What is Positron Emission Tomography (PET)?
PET uses a radioactive drug to show brain activity, which can be injected, swallowed, or inhaled.
What are the uses of Positron Emission Tomography (PET)?
PET is useful for revealing and evaluating tumors and other brain disorders like Alzheimer’s disease and seizures. It can also be combined with MRI and CT scans.
What is Magnetic Resonance Imaging (MRI)?
MRI uses a magnetic field and radio waves to create detailed images of the brain and spinal cord.
What are the applications of Magnetic Resonance Imaging (MRI)?
MRI is the most frequently used imaging test of the brain and spinal cord. It can diagnose conditions such as aneurysms, eye or ear disorders, multiple sclerosis, spinal cord injuries, stroke, tumors, and brain injury from trauma.
What is Functional Magnetic Resonance Imaging (fMRI)?
fMRI measures metabolic changes within the brain and can examine brain anatomy in people being considered for brain surgery.
What are the uses of Functional Magnetic Resonance Imaging (fMRI)?
fMRI can assess damage from head injury or disorders like Alzheimer’s disease. It has also revealed that parts of the visual cortex are recruited in language processing in blind people.
What is gene therapy?
Gene therapy involves altering genes inside the body’s cells to treat or stop a disease, instead of using drugs or surgery.

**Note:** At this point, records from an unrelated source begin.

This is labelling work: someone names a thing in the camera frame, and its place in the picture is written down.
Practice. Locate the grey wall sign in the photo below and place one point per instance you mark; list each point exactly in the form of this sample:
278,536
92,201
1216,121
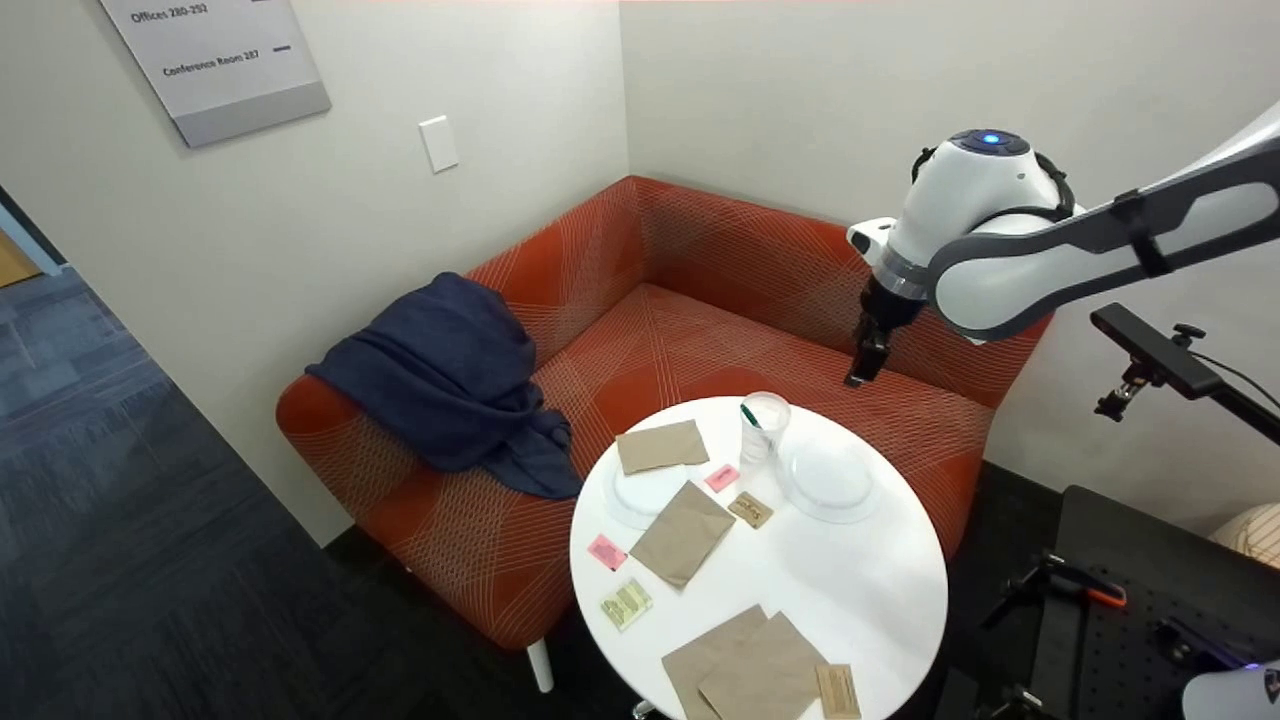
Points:
215,62

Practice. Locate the white rounded device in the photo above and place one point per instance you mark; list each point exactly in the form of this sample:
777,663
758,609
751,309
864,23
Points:
1232,694

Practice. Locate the beige cushion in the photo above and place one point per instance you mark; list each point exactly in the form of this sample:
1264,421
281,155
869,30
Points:
1251,536

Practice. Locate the dark blue blanket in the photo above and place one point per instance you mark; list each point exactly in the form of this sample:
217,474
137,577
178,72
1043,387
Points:
455,387

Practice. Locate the pink sweetener packet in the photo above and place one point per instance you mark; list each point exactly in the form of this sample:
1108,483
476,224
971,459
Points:
721,477
607,549

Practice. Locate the brown paper napkin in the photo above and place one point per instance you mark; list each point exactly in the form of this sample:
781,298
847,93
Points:
682,667
682,534
771,675
663,446

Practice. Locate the small brown sugar packet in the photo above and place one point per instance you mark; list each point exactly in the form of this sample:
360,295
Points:
751,510

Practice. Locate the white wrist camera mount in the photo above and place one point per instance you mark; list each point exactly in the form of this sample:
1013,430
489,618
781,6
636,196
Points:
874,241

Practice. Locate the clear plastic measuring cup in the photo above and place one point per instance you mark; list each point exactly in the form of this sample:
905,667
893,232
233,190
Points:
766,441

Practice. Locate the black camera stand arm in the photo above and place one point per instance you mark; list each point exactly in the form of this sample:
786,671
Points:
1174,366

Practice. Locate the large brown printed packet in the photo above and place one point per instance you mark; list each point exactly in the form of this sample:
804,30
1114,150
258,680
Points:
838,690

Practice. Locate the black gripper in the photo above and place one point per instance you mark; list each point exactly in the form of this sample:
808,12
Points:
889,309

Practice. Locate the orange patterned sofa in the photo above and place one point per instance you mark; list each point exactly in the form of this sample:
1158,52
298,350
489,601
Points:
643,332

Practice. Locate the yellow sweetener packet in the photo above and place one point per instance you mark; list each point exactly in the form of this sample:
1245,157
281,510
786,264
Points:
618,609
636,597

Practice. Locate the grey marker with green cap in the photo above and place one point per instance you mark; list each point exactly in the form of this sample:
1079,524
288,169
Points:
751,416

What are the goals of gene therapy?
The goals of gene therapy include replacing mutated genes with healthy copies, inactivating or knocking out malfunctioning genes, and introducing new genes to help the body fight disease.
What are the risks associated with gene therapy?
Gene therapy is not viable for all diseases and carries risks. It is currently only being tested for diseases with no other cure, and the process of inserting genetically modified cells can be risky.
What are the methods of gene therapy delivery?
Gene therapy can be delivered through ex vivo gene transfer, where genetically modified cells are inserted into the body, or through direct in vivo injection of viral vectors into target tissue.